For more detail, please check release note below.
Changed
- Upgraded jupyterlab to version 3.0.8 in all python3 environments.
Fixed
- The old installation of OpenMPI in /usr/local/mpi caused /opt/amazon/openmpi/bin/mpirun to be linked incorrectly. To fix the link issue, we removed /usr/local/mpi installation, OpenMPI installation in /opt/amazon/openmpi is available.
- Add two symlinks (activate, deactivate) to $HOME/anaconda3/condabin to fix a conda issue that removes $HOME/anaconda3/bin from PATH.
- Remove duplicated and non-existing definition of shell environments that has been polluting the shell environment variables such as PATH, and LD_LIBRARY_PATH. As the result, ~/.dlami, and /etc/profile.d/var.sh has been removed, and /etc/profile.d/dlami.sh has been added. Due to this change, the base conda environment is no longer activated by default, and the default python, python3 will now point to /usr/bin/python and /usr/bin/python3 respectively. To automatically activate base conda environment upon login, run: conda config --set auto_activate_base true
Security
- Updated utility packages Flask-Cors, lxml, urllib3, PyYAML, Jinja2, and aiohttp to newer versions to address vulnerabilities associated with these package.
- Updated pakcage cryptography to address CVE-2020-36242
Version 42.0
Release Date: 2021-03-08
Added
- Added TensorRT CUDA 11.0 installation
Changed
- Upgraded pytorch_latest_p37 environment from 1.7.1 to PyTorch 1.8.0, check PyTorch release note for detail.
Security
- Upgraded tensorflow2_p36 to use tensorflow 2.1.3 to address security vulnerabilities
- Upgraded Tensorflow in tensorflow_p37 conda environment to version 1.15.5 to address security vulnerabilities
- Updated pyyaml to 2.4.1 to mitigate CVE-2020-14343
Version 41.0
Release Date: 2021-02-27
Security
- Patched system python2 and python3 for CVE-2021-3177
- Patched python in all conda environments to address CVE-2021-3177, this change also resulted in dependency upgrades.
Version 40.0
Release Date: 2021-02-09
Added
- Add python 3.6 environment amazonei_mxnet_p36 for EIA MXNet 1.7.0
Changed
- Upgraded tensorflow2_latest_p37 to use tensorflow 2.4.1 binaries with cuda11.0 and cuDNN8
- Added health check tools ei and health_check to PATH for pytorch Elastic Inference.

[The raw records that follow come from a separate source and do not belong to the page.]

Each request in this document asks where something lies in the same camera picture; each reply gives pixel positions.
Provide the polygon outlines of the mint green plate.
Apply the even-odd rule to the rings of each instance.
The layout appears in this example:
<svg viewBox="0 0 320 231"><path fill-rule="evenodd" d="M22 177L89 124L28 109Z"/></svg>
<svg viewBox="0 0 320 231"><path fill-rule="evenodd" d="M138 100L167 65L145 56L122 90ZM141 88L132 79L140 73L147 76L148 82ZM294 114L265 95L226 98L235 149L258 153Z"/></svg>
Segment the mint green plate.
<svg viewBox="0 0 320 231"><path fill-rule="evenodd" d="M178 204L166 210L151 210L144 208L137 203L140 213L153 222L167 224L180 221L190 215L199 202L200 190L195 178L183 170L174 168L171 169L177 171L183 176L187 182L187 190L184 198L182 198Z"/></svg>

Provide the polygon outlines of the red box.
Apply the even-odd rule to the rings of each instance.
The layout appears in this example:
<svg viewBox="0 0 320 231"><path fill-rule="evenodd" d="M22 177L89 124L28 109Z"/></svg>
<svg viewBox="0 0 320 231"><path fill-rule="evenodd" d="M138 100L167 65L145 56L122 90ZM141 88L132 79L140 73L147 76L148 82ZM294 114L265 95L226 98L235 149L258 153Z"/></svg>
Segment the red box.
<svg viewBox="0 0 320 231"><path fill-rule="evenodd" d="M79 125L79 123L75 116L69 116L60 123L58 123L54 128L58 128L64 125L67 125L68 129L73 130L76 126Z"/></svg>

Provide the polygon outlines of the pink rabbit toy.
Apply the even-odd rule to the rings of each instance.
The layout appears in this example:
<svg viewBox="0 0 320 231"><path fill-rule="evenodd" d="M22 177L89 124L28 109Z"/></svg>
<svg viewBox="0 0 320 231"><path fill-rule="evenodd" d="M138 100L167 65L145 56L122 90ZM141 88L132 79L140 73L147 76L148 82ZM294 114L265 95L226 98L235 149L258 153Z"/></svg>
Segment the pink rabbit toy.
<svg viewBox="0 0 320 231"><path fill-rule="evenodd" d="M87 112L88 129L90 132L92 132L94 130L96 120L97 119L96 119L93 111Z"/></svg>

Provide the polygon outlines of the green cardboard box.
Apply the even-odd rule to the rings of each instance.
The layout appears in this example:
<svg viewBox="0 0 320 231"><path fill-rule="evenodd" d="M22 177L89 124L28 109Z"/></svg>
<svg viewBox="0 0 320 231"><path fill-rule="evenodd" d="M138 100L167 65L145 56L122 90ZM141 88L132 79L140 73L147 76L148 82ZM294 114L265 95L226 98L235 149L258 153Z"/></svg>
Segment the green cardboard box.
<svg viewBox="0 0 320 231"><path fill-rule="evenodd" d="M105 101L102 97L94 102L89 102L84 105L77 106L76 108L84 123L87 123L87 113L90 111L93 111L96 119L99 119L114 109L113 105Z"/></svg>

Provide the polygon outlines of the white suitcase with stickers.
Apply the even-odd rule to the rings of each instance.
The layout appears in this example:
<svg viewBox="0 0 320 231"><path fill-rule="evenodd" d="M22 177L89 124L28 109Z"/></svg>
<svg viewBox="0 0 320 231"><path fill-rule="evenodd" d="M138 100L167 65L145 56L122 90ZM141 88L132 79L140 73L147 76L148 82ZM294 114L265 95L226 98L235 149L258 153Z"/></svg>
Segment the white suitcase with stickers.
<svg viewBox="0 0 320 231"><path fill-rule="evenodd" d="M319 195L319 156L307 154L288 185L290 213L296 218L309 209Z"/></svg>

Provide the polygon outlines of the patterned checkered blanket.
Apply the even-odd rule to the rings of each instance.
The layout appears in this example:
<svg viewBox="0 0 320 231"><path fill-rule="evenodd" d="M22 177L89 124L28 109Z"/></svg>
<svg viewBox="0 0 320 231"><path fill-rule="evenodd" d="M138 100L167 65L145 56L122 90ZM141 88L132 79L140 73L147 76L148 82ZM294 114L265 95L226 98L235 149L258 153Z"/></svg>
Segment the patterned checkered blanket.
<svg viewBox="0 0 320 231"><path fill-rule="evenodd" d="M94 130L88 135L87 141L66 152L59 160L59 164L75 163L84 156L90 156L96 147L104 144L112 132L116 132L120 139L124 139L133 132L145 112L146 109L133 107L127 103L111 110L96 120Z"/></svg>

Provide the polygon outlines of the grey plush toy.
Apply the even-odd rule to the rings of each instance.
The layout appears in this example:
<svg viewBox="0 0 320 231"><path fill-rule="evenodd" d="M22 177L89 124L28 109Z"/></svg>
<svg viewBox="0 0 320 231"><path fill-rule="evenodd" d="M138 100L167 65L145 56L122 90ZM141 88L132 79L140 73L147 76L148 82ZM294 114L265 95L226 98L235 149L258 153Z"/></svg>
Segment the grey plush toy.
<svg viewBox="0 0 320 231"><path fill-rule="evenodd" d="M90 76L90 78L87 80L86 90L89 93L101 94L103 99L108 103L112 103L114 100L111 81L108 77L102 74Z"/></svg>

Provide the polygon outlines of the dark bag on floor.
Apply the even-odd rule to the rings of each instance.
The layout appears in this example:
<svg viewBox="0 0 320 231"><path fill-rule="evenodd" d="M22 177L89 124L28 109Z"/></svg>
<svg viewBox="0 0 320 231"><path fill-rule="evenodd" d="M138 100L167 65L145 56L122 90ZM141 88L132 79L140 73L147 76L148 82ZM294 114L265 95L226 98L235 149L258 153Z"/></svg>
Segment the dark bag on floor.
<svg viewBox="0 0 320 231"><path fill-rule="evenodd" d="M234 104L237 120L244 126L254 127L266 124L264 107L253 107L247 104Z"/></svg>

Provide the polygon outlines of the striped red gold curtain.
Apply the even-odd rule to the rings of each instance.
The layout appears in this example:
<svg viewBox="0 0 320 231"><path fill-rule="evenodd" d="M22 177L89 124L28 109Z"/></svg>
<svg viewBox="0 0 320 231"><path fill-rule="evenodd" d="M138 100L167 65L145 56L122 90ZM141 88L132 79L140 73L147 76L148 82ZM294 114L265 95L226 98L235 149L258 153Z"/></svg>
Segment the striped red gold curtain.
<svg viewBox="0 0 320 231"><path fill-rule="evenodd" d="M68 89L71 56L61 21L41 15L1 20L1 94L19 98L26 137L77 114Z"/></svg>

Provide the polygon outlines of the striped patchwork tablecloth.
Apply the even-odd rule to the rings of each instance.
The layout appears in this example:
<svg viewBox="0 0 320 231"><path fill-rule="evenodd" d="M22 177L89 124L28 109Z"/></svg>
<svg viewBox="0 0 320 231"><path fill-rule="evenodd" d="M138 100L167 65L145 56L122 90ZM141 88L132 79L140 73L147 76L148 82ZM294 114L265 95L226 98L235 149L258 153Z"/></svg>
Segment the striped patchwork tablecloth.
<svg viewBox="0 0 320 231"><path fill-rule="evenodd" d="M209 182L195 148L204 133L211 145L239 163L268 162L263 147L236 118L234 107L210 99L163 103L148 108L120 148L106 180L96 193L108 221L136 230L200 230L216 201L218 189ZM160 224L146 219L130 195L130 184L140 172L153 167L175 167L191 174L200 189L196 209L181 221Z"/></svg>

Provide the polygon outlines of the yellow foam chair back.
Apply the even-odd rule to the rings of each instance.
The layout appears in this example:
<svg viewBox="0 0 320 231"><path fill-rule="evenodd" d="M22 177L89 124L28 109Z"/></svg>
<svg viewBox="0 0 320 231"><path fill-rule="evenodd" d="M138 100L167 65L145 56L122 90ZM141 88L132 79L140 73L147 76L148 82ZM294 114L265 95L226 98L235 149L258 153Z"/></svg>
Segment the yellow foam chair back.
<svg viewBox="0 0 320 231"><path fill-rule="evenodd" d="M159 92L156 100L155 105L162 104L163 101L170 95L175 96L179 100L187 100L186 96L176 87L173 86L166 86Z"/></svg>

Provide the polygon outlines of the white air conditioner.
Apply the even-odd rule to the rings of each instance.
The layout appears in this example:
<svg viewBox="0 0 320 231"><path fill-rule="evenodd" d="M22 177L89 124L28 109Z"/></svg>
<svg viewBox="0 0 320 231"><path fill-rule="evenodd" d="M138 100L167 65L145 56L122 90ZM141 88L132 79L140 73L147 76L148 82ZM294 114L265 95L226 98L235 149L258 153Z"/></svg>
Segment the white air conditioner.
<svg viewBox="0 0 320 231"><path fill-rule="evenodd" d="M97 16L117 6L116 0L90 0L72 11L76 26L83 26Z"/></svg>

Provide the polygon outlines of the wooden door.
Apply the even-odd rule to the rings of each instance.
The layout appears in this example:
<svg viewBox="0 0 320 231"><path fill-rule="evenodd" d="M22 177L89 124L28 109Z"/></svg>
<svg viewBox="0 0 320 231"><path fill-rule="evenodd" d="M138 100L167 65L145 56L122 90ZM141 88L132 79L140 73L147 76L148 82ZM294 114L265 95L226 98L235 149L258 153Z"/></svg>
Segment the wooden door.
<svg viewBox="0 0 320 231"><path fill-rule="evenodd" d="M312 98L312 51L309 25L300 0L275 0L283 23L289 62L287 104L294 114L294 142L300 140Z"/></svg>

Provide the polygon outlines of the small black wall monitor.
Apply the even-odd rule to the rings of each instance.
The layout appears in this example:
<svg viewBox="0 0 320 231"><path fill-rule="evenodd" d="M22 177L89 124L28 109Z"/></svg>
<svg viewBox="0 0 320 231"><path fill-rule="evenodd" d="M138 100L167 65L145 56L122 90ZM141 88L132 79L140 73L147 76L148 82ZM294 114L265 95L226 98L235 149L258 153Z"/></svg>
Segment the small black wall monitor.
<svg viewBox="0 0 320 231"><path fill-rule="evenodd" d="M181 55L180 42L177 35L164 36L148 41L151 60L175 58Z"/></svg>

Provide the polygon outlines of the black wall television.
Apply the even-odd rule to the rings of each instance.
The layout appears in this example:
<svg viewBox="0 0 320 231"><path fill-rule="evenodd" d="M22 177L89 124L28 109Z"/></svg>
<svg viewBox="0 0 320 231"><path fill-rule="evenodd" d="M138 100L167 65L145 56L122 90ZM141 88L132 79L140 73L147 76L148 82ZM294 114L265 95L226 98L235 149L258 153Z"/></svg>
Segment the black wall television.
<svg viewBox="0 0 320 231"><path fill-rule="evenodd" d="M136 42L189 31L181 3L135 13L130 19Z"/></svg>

- Upgraded jupyterlab to major version 2
Fixed
- Improved conda environment isolation by automatically recover environment variables such as PATH, LD_LIBRARY_PATH, CUDA_PATH, and CUDA_HOME during deactivation. Also, activating conda environments automatically link to the correct CUDA bin path, user no longer required to manually setting up symlinks or environment variables. Finally, we fixed a problem during conda environment activation in which certain environment variables are set twice.
Version 39.0
Release Date: 2021-01-19
Changed
- Upgraded pytorch_latest_p37 conda environment to use PyTorch 1.7.1, torchvision 0.8.2 with CUDA 11.0
- Updated cuDNN version to v8.0.5.39 in CUDA11.0 and CUDA11.1.
- Upgraded tensorflow2_latest_p37 to use tensorflow 2.4 binary with cuda11.0 and cuDNN8
Fixed
- Fixed an issue where amazon-linux-extras cannot be invoked correctly.